There has been a bit of shakeup in the smartphone world this year, with manufacturers experiencing a variety of fortunes last quarter. Motorola seems to have fallen in with this year’s success stories, as the latest research shows that the company’s smartphone sales are on a strong upward trend.
According to ABI Research, Motorola sold 8.6 million smartphones in Q2 2014, up from 6.5 million in the first quarter of the year. The second quarter results also witnessed a growth of over 100 percent compared with the same quarter last year. Whilst Motorola might not be near the top five worldwide smartphone vendors, this year has proved to be a remarkable turnaround for a company that appeared down and out not too long ago.
“If you’d asked me about Motorola a year ago, I would have said it was on a distinct trajectory towards oblivion,” Nick Spencer, ABI Research
Analysts believe that Motorola has managed to benefit from this year’s trend away from premium devices, and has thrived from the move towards more affordable handsets with solid specifications for their price.
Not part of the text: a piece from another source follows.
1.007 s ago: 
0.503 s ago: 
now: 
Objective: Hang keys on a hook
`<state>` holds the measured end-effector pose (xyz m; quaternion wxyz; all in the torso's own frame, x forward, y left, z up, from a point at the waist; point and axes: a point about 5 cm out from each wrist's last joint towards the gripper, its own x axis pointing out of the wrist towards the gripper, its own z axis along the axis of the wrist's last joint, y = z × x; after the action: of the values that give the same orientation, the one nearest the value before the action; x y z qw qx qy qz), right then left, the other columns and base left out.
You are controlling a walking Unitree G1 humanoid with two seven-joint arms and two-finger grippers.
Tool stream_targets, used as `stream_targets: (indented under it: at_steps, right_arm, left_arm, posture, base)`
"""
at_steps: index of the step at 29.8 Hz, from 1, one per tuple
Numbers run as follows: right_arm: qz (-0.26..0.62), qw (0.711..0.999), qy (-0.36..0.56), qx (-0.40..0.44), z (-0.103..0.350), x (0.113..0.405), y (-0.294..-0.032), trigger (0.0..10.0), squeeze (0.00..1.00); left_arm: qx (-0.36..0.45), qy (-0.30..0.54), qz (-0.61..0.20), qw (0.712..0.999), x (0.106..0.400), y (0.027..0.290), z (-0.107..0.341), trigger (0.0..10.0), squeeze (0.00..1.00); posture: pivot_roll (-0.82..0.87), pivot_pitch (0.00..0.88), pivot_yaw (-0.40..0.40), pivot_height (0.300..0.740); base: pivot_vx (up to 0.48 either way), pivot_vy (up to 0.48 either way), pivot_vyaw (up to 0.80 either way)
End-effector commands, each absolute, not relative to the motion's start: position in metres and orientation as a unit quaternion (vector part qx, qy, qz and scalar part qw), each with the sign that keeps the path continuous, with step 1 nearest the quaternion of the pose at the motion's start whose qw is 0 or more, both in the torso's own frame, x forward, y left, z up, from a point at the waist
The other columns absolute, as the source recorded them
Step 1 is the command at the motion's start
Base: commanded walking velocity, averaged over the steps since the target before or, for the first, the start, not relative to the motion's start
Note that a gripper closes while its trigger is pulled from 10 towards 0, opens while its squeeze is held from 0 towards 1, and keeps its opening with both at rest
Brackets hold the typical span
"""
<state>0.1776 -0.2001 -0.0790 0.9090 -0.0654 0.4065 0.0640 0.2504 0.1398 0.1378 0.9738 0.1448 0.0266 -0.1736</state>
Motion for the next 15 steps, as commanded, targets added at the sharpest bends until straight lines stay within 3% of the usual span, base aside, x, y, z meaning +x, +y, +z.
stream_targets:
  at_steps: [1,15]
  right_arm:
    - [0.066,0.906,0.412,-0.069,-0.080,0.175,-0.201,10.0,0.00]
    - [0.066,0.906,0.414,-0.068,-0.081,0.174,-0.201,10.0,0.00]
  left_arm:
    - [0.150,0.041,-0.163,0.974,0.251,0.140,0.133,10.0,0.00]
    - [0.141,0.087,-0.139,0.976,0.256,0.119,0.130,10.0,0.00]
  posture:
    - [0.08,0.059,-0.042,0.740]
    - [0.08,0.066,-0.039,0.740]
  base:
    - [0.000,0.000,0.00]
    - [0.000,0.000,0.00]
The Moto E and Moto G have been Motorola’s major recent success stories, and the Moto X’s unique software features and customisation options have also helped bring in consumers looking for additional valve from their devices. Prices have remained more competitive with the cheaper Chinese vendors, helping Motorola to avoid the recent problems experienced by the likes of Samsung.
“As the market for flagship smartphones has softened and a lot of people are looking at buying devices without a contract, Motorola’s Moto E and G seem to have really captured the moment,” Ben Wood, CCS Insight
According to Gartner, the simplicity and lack of clutter associated with more stock Android experience is also helping to drive sales. Growth in the US has been steady, but Motorola’s products have struck a particularly strong chord in European and Indian markets.
Motorola looks set to continue on this positive path with its next line-up of smartphones, which is expected to include a successor to the Moto G and the Moto X+1. Despite the recent takeover, Lenovo might do well to continue with Motorola’s scheduled roadmap, rather than attempt to change course.